• **Assigned task**: Write out each entry again. Keep every word exactly as it is.

• **Stored items from a collection**:

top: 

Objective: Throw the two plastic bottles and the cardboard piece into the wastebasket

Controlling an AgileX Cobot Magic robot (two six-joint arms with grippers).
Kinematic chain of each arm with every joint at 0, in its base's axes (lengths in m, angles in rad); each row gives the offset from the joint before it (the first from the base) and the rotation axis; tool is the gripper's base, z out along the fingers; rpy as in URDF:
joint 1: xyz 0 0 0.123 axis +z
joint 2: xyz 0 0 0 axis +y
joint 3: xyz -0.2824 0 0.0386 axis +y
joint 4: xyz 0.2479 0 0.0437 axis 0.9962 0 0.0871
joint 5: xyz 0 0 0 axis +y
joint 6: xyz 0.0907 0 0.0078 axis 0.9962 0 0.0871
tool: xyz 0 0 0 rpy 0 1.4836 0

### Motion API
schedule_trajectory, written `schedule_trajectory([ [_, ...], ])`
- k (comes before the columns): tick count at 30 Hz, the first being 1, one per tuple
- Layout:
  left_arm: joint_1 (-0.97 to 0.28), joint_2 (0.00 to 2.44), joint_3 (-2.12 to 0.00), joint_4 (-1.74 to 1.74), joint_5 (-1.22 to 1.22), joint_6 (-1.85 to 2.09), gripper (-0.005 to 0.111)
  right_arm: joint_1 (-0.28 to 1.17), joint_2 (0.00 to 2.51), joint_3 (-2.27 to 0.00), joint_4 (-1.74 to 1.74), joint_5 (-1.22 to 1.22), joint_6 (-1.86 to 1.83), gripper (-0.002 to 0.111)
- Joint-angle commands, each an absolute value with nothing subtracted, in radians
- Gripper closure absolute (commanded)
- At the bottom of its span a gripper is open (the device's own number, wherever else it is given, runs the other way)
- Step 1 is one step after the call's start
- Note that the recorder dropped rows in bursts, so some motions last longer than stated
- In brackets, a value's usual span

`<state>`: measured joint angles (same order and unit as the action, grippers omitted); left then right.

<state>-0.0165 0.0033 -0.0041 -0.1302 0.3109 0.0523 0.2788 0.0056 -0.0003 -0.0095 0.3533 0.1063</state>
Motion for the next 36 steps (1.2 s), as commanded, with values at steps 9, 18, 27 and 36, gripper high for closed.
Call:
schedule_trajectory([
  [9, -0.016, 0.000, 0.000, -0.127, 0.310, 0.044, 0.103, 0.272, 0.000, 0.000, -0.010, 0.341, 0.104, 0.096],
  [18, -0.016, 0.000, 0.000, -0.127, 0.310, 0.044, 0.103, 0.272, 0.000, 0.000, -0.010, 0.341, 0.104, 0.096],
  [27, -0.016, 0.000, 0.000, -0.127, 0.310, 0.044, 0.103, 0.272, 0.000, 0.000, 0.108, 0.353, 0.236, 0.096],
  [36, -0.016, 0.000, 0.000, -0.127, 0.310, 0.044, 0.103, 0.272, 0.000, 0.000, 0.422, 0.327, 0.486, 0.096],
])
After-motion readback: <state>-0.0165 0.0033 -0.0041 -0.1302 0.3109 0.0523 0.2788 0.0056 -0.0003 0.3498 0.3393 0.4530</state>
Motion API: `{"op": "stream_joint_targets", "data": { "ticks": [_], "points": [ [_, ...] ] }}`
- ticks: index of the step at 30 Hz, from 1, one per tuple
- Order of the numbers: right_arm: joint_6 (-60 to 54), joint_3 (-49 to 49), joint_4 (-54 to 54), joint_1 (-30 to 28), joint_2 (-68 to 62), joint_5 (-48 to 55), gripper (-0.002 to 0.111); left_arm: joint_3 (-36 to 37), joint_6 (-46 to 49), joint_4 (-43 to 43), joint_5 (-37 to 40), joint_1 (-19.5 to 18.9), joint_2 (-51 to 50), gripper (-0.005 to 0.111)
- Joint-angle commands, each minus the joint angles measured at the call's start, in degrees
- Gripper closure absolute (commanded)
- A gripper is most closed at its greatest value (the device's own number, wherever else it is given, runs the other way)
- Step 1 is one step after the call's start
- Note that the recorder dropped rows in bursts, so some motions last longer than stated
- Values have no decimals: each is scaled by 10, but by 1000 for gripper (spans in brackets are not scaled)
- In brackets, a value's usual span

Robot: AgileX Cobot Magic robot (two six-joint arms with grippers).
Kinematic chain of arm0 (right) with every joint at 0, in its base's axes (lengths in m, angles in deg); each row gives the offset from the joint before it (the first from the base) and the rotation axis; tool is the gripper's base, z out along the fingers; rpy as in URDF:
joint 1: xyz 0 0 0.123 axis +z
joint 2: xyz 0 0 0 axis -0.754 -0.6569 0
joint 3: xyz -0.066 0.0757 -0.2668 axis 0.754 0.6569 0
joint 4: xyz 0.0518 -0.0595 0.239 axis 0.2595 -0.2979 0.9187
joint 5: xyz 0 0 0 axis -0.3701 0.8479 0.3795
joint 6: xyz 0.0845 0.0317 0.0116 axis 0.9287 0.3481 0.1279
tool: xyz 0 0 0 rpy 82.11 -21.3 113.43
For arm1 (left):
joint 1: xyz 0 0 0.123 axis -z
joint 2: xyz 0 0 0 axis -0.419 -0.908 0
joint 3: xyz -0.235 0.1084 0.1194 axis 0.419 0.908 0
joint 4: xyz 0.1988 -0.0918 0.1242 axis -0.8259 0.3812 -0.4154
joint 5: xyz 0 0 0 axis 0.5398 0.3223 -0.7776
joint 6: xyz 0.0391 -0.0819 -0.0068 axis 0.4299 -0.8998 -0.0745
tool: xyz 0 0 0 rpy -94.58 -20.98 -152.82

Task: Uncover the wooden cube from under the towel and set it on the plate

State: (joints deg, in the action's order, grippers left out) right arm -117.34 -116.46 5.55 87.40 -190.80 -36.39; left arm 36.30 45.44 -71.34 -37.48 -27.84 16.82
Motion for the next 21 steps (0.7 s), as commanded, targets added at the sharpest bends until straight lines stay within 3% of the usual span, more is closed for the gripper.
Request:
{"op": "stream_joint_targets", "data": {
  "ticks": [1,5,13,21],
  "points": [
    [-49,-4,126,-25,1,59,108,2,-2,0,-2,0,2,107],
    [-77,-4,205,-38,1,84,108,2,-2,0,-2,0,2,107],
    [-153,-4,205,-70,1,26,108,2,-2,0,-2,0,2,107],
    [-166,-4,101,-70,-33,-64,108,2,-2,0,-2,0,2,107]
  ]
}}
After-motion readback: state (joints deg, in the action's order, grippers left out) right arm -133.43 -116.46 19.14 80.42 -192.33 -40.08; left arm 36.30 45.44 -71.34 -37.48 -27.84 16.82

• **Output of the exercise**:
top: 

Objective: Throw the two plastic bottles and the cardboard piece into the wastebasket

Controlling an AgileX Cobot Magic robot (two six-joint arms with grippers).
Kinematic chain of each arm with every joint at 0, in its base's axes (lengths in m, angles in rad); each row gives the offset from the joint before it (the first from the base) and the rotation axis; tool is the gripper's base, z out along the fingers; rpy as in URDF:
joint 1: xyz 0 0 0.123 axis +z
joint 2: xyz 0 0 0 axis +y
joint 3: xyz -0.2824 0 0.0386 axis +y
joint 4: xyz 0.2479 0 0.0437 axis 0.9962 0 0.0871
joint 5: xyz 0 0 0 axis +y
joint 6: xyz 0.0907 0 0.0078 axis 0.9962 0 0.0871
tool: xyz 0 0 0 rpy 0 1.4836 0

### Motion API
schedule_trajectory, written `schedule_trajectory([ [_, ...], ])`
- k (comes before the columns): tick count at 30 Hz, the first being 1, one per tuple
- Layout:
  left_arm: joint_1 (-0.97 to 0.28), joint_2 (0.00 to 2.44), joint_3 (-2.12 to 0.00), joint_4 (-1.74 to 1.74), joint_5 (-1.22 to 1.22), joint_6 (-1.85 to 2.09), gripper (-0.005 to 0.111)
  right_arm: joint_1 (-0.28 to 1.17), joint_2 (0.00 to 2.51), joint_3 (-2.27 to 0.00), joint_4 (-1.74 to 1.74), joint_5 (-1.22 to 1.22), joint_6 (-1.86 to 1.83), gripper (-0.002 to 0.111)
- Joint-angle commands, each an absolute value with nothing subtracted, in radians
- Gripper closure absolute (commanded)
- At the bottom of its span a gripper is open (the device's own number, wherever else it is given, runs the other way)
- Step 1 is one step after the call's start
- Note that the recorder dropped rows in bursts, so some motions last longer than stated
- In brackets, a value's usual span

`<state>`: measured joint angles (same order and unit as the action, grippers omitted); left then right.

<state>-0.0165 0.0033 -0.0041 -0.1302 0.3109 0.0523 0.2788 0.0056 -0.0003 -0.0095 0.3533 0.1063</state>
Motion for the next 36 steps (1.2 s), as commanded, with values at steps 9, 18, 27 and 36, gripper high for closed.
Call:
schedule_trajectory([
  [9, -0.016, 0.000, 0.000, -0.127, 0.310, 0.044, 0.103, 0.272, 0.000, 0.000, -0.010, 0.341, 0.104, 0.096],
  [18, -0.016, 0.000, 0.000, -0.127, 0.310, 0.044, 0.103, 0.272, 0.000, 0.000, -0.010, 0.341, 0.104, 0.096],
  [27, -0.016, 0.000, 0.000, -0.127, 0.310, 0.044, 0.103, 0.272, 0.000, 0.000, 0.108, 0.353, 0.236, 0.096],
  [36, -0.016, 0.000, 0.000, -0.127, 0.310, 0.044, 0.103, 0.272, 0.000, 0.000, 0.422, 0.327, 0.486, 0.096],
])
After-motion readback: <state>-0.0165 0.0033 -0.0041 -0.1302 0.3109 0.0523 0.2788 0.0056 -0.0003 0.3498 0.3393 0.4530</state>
Motion API: `{"op": "stream_joint_targets", "data": { "ticks": [_], "points": [ [_, ...] ] }}`
- ticks: index of the step at 30 Hz, from 1, one per tuple
- Order of the numbers: right_arm: joint_6 (-60 to 54), joint_3 (-49 to 49), joint_4 (-54 to 54), joint_1 (-30 to 28), joint_2 (-68 to 62), joint_5 (-48 to 55), gripper (-0.002 to 0.111); left_arm: joint_3 (-36 to 37), joint_6 (-46 to 49), joint_4 (-43 to 43), joint_5 (-37 to 40), joint_1 (-19.5 to 18.9), joint_2 (-51 to 50), gripper (-0.005 to 0.111)
- Joint-angle commands, each minus the joint angles measured at the call's start, in degrees
- Gripper closure absolute (commanded)
- A gripper is most closed at its greatest value (the device's own number, wherever else it is given, runs the other way)
- Step 1 is one step after the call's start
- Note that the recorder dropped rows in bursts, so some motions last longer than stated
- Values have no decimals: each is scaled by 10, but by 1000 for gripper (spans in brackets are not scaled)
- In brackets, a value's usual span

Robot: AgileX Cobot Magic robot (two six-joint arms with grippers).
Kinematic chain of arm0 (right) with every joint at 0, in its base's axes (lengths in m, angles in deg); each row gives the offset from the joint before it (the first from the base) and the rotation axis; tool is the gripper's base, z out along the fingers; rpy as in URDF:
joint 1: xyz 0 0 0.123 axis +z
joint 2: xyz 0 0 0 axis -0.754 -0.6569 0
joint 3: xyz -0.066 0.0757 -0.2668 axis 0.754 0.6569 0
joint 4: xyz 0.0518 -0.0595 0.239 axis 0.2595 -0.2979 0.9187
joint 5: xyz 0 0 0 axis -0.3701 0.8479 0.3795
joint 6: xyz 0.0845 0.0317 0.0116 axis 0.9287 0.3481 0.1279
tool: xyz 0 0 0 rpy 82.11 -21.3 113.43
For arm1 (left):
joint 1: xyz 0 0 0.123 axis -z
joint 2: xyz 0 0 0 axis -0.419 -0.908 0
joint 3: xyz -0.235 0.1084 0.1194 axis 0.419 0.908 0
joint 4: xyz 0.1988 -0.0918 0.1242 axis -0.8259 0.3812 -0.4154
joint 5: xyz 0 0 0 axis 0.5398 0.3223 -0.7776
joint 6: xyz 0.0391 -0.0819 -0.0068 axis 0.4299 -0.8998 -0.0745
tool: xyz 0 0 0 rpy -94.58 -20.98 -152.82

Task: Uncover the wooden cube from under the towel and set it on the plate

State: (joints deg, in the action's order, grippers left out) right arm -117.34 -116.46 5.55 87.40 -190.80 -36.39; left arm 36.30 45.44 -71.34 -37.48 -27.84 16.82
Motion for the next 21 steps (0.7 s), as commanded, targets added at the sharpest bends until straight lines stay within 3% of the usual span, more is closed for the gripper.
Request:
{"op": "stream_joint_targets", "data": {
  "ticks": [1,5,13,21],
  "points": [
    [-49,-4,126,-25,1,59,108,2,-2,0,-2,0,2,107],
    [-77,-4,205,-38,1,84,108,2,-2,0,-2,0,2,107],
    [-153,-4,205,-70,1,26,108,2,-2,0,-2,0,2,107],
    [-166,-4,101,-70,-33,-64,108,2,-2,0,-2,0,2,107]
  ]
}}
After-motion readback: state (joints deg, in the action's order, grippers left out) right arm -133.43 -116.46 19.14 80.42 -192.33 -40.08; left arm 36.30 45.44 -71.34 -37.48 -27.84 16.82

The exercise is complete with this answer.